:: Task requirements ::
If a record holds a picture, drop the picture and return the rest of the record word for word.
▼
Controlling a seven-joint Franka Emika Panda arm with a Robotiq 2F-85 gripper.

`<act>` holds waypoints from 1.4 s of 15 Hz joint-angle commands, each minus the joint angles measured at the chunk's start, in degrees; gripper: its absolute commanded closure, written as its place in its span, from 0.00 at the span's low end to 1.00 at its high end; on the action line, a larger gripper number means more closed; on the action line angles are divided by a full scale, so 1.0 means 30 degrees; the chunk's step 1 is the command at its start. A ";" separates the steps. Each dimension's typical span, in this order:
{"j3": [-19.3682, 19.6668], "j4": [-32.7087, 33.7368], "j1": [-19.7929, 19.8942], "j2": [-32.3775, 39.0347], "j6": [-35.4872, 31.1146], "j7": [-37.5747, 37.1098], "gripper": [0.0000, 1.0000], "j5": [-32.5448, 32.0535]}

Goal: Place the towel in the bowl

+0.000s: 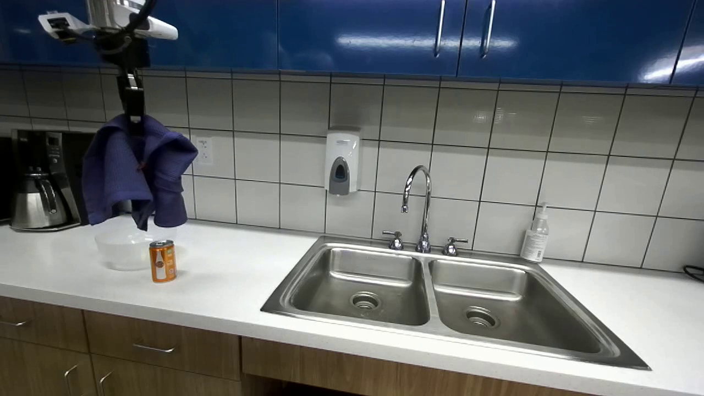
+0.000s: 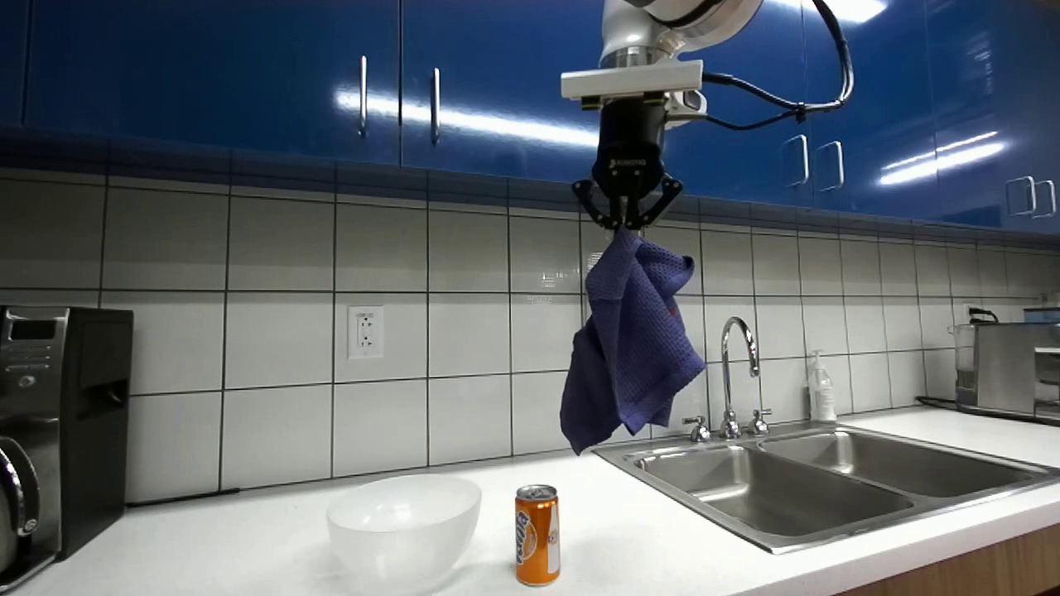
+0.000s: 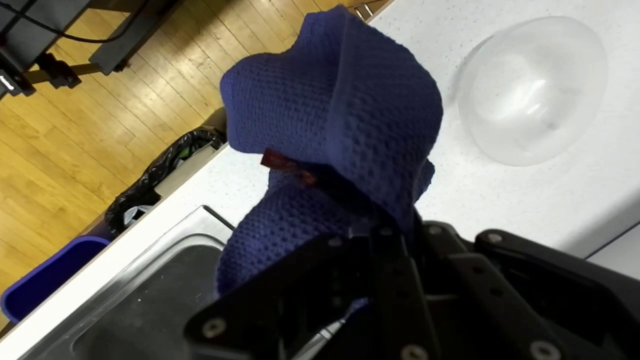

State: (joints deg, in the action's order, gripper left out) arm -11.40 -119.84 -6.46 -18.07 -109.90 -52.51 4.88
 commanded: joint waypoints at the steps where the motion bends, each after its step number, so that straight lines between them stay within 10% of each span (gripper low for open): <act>1: -0.0482 0.1737 -0.0221 0.1570 -0.0004 0.0641 0.99 0.0069; 21: -0.1002 0.5243 -0.2800 0.7723 -0.2915 0.1029 0.99 -0.0218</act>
State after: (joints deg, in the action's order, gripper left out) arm -14.28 -106.58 -14.12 2.86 -117.37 -50.55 4.67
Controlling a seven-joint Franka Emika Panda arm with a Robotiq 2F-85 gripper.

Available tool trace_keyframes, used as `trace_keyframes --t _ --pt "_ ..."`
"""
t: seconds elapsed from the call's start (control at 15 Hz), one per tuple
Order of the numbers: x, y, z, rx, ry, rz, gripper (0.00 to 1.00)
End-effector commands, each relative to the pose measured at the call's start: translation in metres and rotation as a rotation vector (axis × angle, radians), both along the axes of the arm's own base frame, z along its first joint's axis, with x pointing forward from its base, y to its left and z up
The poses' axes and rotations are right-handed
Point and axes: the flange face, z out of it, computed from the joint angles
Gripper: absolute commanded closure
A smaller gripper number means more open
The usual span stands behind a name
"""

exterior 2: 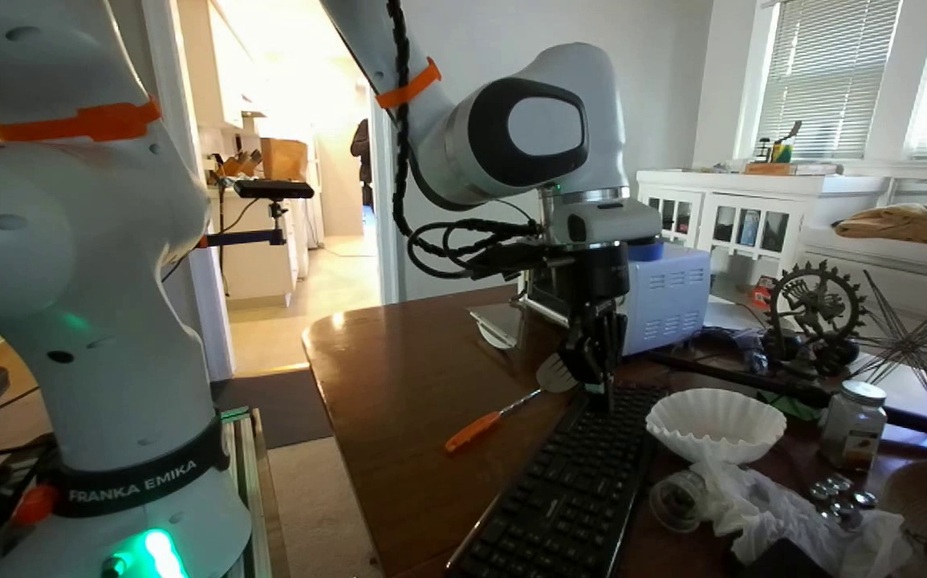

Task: Press a button on the keyboard

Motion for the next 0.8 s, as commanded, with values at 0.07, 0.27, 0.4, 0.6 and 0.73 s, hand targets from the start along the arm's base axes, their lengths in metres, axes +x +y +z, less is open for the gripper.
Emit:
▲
:: Task output ::
Controlling a seven-joint Franka Emika Panda arm with a Robotiq 2F-85 gripper.

`<act>` holds waypoints from 1.4 s of 15 Hz joint-angle commands, each minus the joint angles measured at the chunk's start, in degrees; gripper: its absolute commanded closure, written as its place in its span, from 0.00 at the span's low end to 1.00 at its high end; on the action line, a larger gripper number means more closed; on the action line angles are divided by a full scale, so 1.0 means 30 degrees; the chunk's step 1 is the command at its start. A ";" separates the steps. Each dimension's typical span, in this order:
{"j3": [-19.3682, 19.6668], "j4": [-32.7087, 33.7368], "j1": [-19.7929, 19.8942], "j2": [-32.3775, 39.0347], "j6": [-35.4872, 31.1146], "j7": [-37.5747, 37.1098], "gripper": [0.0000, 1.0000], "j5": [-32.5448, 32.0535]}

Goal: Place the towel in the bowl

+0.000s: 
+0.000s: 
+0.000s: 

State: (joints deg, in the action's order, gripper left out) arm -11.40 -119.84 -6.46 -18.07 -109.90 -52.51 4.88
 commanded: joint waypoints at the steps where the motion bends, each after its step number, so that straight lines between them stay within 10% of each span (gripper low for open): <act>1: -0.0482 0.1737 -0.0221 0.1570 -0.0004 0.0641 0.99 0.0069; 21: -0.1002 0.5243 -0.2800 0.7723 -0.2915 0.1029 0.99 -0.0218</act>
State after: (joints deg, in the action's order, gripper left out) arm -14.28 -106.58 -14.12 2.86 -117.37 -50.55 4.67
Controlling a seven-joint Franka Emika Panda arm with a Robotiq 2F-85 gripper.

Available tool trace_keyframes, used as `trace_keyframes --t _ --pt "_ ..."`
"""
t: seconds elapsed from the call's start (control at 15 Hz), one per tuple
Order of the numbers: x, y, z, rx, ry, rz, gripper (0.00 to 1.00)
End-effector commands, each relative to the pose measured at the call's start: translation in metres and rotation as a rotation vector (axis × angle, radians), both along the axes of the arm's own base frame, z along its first joint's axis, with x pointing forward from its base, y to its left and z up
The poses' axes and rotations are right-handed
Point and axes: the flange face, z out of it, computed from the joint angles
Gripper: absolute commanded closure
A smaller gripper number means more open
The usual span stands behind a name
"""

exterior 2: 

Task: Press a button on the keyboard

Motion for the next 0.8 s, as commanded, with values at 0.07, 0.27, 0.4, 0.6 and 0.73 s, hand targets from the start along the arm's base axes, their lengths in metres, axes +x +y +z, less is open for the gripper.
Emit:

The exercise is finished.